§ **Task item**
Determine the number of lines in the data that contain "grey". Answer with that number only.

··· Supplied records

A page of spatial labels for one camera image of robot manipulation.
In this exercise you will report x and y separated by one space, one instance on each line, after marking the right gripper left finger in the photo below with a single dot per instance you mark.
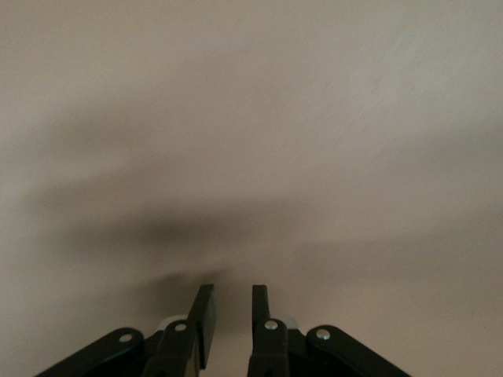
177 349

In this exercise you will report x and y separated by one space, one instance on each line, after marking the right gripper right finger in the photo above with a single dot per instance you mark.
271 349

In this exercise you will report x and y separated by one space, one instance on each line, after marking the brown table cover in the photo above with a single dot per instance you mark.
251 98

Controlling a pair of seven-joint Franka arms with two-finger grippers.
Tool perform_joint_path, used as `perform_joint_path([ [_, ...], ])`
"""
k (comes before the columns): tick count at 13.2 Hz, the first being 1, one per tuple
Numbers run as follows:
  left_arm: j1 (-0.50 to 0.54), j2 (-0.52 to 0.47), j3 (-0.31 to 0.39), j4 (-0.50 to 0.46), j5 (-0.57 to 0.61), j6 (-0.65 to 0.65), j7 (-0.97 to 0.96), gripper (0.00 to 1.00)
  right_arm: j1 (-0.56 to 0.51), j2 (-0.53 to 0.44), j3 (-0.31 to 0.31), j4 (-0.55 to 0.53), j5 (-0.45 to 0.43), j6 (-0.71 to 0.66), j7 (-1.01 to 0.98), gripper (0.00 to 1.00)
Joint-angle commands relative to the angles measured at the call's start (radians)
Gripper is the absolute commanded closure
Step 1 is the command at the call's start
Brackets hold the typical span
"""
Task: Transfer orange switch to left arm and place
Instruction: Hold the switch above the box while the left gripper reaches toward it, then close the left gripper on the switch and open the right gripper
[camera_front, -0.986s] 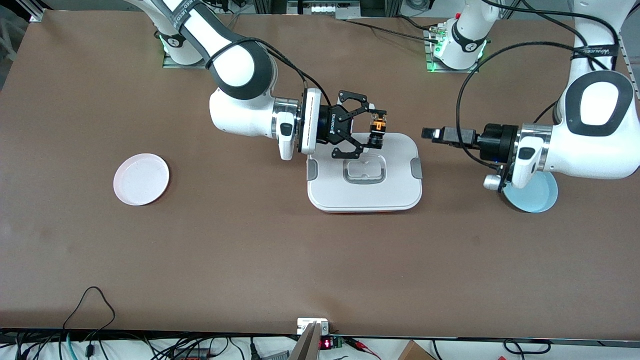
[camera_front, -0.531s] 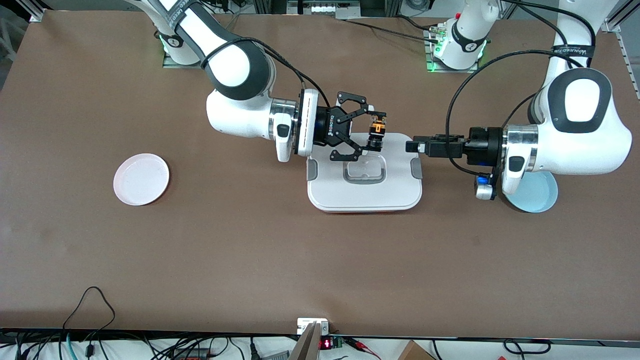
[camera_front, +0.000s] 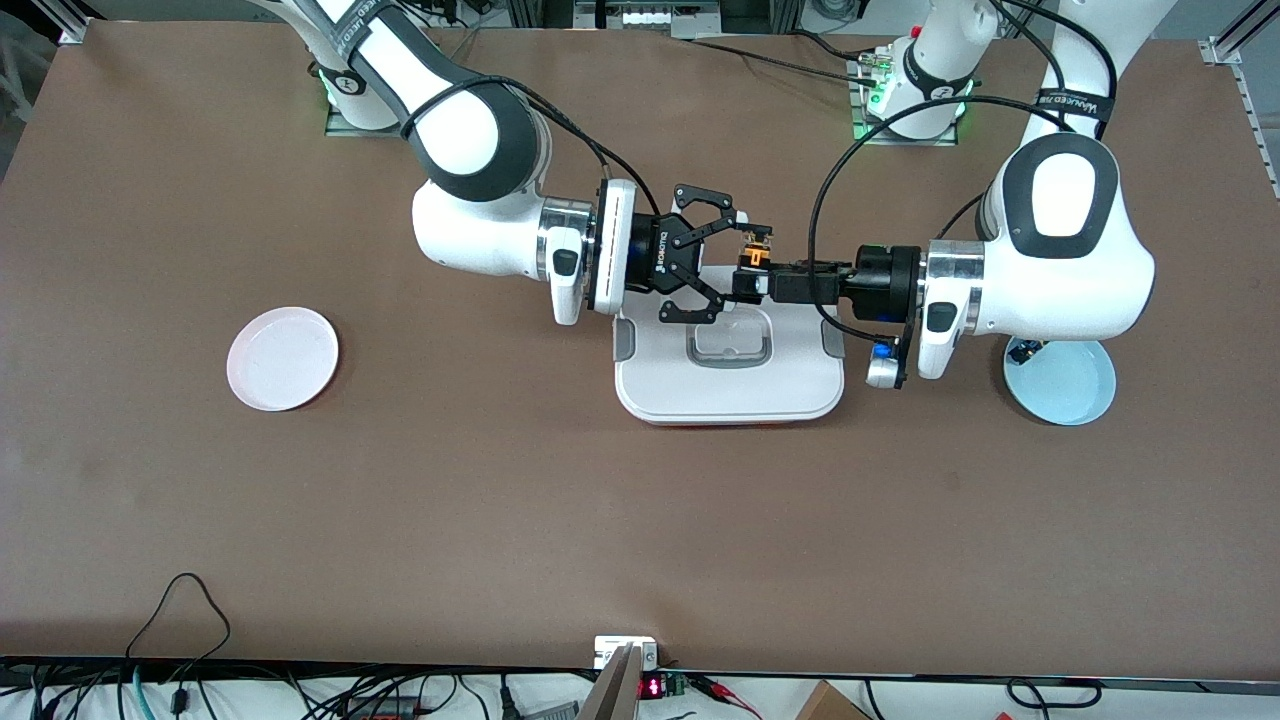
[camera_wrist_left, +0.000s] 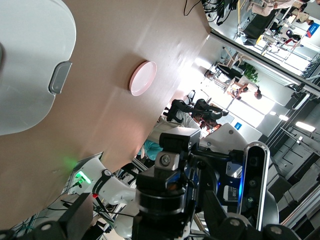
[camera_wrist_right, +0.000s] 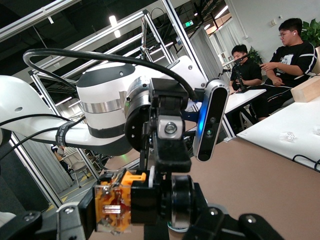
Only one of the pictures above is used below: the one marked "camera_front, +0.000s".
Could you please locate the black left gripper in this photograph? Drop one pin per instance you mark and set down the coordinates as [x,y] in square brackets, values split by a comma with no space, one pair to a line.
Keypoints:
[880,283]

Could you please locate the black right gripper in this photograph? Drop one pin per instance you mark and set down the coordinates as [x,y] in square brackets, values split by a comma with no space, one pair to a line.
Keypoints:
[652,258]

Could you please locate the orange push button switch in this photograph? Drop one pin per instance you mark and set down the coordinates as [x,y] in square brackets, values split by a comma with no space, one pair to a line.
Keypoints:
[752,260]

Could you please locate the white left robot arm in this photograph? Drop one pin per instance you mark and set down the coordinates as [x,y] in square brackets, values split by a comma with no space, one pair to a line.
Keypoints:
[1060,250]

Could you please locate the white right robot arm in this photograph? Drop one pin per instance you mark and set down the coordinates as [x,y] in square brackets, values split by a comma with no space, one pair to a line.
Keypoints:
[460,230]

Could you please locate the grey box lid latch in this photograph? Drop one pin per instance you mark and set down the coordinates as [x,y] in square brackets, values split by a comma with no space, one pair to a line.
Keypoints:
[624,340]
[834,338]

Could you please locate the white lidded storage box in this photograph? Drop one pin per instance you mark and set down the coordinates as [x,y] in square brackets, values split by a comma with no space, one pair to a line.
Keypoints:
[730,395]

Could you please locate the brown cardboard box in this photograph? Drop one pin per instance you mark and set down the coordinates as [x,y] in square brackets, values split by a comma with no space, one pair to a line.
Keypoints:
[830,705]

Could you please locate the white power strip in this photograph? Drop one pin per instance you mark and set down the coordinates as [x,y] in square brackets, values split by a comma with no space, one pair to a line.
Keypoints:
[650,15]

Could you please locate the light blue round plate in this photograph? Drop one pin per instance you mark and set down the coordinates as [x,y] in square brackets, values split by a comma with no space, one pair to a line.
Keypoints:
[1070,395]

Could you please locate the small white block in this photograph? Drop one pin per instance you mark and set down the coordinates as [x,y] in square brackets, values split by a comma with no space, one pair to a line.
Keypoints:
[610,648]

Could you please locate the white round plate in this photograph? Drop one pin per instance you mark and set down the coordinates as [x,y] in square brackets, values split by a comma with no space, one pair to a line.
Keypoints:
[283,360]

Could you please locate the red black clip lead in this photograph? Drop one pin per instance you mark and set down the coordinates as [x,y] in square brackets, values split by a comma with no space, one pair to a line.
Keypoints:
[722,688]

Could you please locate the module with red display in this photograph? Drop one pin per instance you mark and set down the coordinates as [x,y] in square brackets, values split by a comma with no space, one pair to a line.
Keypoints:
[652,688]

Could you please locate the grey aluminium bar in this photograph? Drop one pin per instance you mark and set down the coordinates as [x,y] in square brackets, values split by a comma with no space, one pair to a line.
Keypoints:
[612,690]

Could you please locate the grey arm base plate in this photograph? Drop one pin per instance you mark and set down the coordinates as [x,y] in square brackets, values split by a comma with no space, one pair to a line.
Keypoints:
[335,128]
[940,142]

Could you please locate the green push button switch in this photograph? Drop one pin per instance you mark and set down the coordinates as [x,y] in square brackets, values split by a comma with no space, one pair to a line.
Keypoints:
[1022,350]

······

§ **Solution to the problem**
3